Con gesto ausente, ella asió un lápiz por la punta y golpeó con la goma uno de los papeles que tenía encima de la mesa.

—Por las notas que me ha dado, supongo que significa que se dictarán nuevas directrices sobre el comportamiento de los agentes en situaciones en las que intervengan
extracomunitari
.

—¿Todos los extranjeros en general o sólo los
extracomunitari
? —preguntó Brunetti.

—Ni europeos ni norteamericanos. Creo que la expresión que se utilizaba antes era «tercermundistas» o «pobres».

—Que ha sido sustituida por
extracomunitari
.

—Exactamente.

—Entiendo —dijo Brunetti, que se preguntaba si el papel que estaba debajo de la goma del lápiz formaba parte del informe de Patta—. ¿Esta sensibilidad ha de configurarse de una manera concreta?

—Creo que se refiera a la forma en que el agente que efectúa el arresto debe dirigirse al arrestado —dijo ella con voz átona.

—Ah —repuso Brunetti, reduciendo su respuesta a un simple ruido.

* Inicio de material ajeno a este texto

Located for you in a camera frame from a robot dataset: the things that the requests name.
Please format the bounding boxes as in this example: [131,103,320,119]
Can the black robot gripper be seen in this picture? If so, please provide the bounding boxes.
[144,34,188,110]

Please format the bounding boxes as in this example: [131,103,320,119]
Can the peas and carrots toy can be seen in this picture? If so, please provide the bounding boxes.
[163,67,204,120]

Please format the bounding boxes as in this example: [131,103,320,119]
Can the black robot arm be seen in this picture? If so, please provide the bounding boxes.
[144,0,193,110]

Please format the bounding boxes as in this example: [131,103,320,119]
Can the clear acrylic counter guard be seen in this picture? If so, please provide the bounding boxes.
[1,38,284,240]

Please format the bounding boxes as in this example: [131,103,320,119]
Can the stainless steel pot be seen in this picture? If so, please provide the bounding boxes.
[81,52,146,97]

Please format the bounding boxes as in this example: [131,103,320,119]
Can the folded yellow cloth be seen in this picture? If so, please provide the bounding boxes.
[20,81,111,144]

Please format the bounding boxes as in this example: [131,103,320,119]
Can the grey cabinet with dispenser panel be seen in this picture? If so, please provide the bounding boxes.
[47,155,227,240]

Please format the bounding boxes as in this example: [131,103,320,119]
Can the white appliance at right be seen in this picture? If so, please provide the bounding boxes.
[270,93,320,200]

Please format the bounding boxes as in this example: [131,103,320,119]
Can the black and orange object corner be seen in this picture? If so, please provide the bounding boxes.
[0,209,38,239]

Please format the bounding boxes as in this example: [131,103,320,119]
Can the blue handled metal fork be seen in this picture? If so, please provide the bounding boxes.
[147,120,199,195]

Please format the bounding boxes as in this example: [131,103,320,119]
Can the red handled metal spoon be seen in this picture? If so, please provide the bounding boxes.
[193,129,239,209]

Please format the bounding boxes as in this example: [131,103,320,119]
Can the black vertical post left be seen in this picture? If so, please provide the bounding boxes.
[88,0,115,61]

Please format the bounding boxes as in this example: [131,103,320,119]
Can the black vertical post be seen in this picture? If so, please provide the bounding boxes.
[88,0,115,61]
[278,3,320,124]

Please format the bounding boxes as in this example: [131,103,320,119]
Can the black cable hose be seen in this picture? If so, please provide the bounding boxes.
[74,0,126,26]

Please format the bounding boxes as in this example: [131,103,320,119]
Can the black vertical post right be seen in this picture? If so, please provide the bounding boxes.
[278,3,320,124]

—La filosofía imperante parece ser… —empezó ella recalcando la palabra «filosofía» como si la colgara de la pared para hacerle unos cuantos disparos— …la de que los miembros de los grupos minoritarios son víctimas de una postura de… —Se interrumpió y se acercó el papel—. Sí, aquí está —prosiguió usando la goma para señalar el centro de la hoja—: «…una postura de indebida agresividad verbal por parte del agente» —terminó.

—¿Qué es una postura verbal? —preguntó Brunetti.

—Buena pregunta, comisario —dijo ella inclinándose para consultar nuevamente el papel—: «El daño infligido por una represión semejante es tal que, incluso quienes no guardan recuerdo directo de la represión, acusan ese daño en su vocabulario psíquico, por lo que cualquier reintroducción de un comportamiento opresivo dañará su autoestima, especialmente en los casos en los que esa autoestima esté ligada a tradiciones tribales, religiosas, raciales o culturales.» —Levantó la cabeza—: ¿Sigo?

—Si cree que pueda tener sentido, continúe, por favor.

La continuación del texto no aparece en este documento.